NEW YORK (TheStreet) -- Congratulations -- you're moving up a rung on the office ladder. The title change and bump in salary are great, but how do you manage people who used to be your contemporaries? Even though you're the boss now, you were a friend first, and a botched transition can quickly inspire enemies. We checked in with experts who weigh in on the best ways to navigate a new management role.

1. Communicate on a personal level with every member of your team.

Your ability to make this transition effectively can propel your career in a very positive way, but failure to do so can really hinder it, says Chad Oakley, president and COO of Charles Aris, a global executive search firm.

"The only way you can move up is if other people want to follow you and are positive about you and your leadership," Oakley says. "You've got to sit down and listen to them and make your agenda a joint agenda."

The truth is, your new role represents change and uncertainty to the people who work for you -- even your allies may feel unsure of what to expect from you now that you're the boss, says Morag Barrett, CEO of SkyeTeam, an international HR and leadership development firm.

"Sit down with people one on one and address their concerns. What will be different? What will stay the same? What will they expect from you? Get those elephants and stinky fish out onto the table where you can address them," she says.

Also, never underestimate the power of letting people know you are still a team -- even if you've moved up.

"Say to them, 'I want to be our joint champion for doing all the things we could have done better, I want us together to improve things for our company and our team,'" suggests Oakley.

2. Remember -- it's the job that changed -- not you.

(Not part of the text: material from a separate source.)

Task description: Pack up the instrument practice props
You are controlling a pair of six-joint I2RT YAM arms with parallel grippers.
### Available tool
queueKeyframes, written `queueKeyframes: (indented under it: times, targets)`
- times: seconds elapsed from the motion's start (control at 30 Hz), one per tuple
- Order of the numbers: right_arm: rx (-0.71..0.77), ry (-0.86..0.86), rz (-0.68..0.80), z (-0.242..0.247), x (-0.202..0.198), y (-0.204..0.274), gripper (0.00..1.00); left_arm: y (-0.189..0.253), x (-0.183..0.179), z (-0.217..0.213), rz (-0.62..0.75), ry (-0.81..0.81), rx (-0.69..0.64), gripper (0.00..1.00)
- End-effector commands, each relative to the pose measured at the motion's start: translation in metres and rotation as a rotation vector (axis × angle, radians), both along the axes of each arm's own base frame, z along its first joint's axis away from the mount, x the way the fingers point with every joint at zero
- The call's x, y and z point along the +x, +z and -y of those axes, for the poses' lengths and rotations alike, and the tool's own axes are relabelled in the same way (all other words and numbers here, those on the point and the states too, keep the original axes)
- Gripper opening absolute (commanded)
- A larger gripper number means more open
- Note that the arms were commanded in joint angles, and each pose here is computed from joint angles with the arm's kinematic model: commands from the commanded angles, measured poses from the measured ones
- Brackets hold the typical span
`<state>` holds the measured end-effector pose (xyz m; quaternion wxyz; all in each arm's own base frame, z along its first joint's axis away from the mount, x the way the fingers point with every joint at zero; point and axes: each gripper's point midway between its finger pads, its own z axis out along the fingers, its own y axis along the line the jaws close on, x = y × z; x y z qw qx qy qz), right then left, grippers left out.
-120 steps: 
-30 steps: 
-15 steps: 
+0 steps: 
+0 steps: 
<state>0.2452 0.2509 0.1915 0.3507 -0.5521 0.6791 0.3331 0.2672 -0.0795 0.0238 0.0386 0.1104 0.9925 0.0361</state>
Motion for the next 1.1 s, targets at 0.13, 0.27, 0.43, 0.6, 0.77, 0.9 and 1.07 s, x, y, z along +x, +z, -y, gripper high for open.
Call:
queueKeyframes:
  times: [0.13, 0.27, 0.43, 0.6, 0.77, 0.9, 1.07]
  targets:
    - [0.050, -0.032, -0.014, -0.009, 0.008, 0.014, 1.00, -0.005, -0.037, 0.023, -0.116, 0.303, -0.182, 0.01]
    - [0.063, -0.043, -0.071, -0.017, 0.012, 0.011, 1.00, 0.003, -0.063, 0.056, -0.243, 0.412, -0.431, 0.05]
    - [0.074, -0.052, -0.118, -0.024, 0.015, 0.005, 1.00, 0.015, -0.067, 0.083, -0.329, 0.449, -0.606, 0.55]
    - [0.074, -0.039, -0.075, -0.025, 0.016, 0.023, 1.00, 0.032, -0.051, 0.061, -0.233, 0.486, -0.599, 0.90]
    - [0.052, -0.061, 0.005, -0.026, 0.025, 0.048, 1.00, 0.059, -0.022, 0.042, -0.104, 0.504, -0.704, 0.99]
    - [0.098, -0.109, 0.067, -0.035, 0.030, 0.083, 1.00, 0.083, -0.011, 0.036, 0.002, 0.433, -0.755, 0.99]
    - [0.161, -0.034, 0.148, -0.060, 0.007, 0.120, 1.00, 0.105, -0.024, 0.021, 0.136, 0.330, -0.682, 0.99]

You are taking on a whole other level of representation of the company, and you have to be consistent, but you don't have to be a different person, says Shawnice Meador, director of career management and leadership development for MBA@UNC.

"Let your former peers who are now your subordinates know what your expectations are, but also let them know you're still a friend. You may need to separate yourself from water cooler gossip, but you're still the same person you always were," Meador says.

The worst thing you can do is go into the role with an immediate directive -- an "I am going to tell you what to do" platform, Oakley says.

"You're going to ruin your friendships with people if you take that approach, and they're not going to support you as a manager," he says.

Keep in mind that because you moved up and your friends didn't, it's almost inevitable that there will be some hurt feelings, Meador says. They need to know they can still count on you, even though you've taken on a new set of responsibilities that you're taking seriously.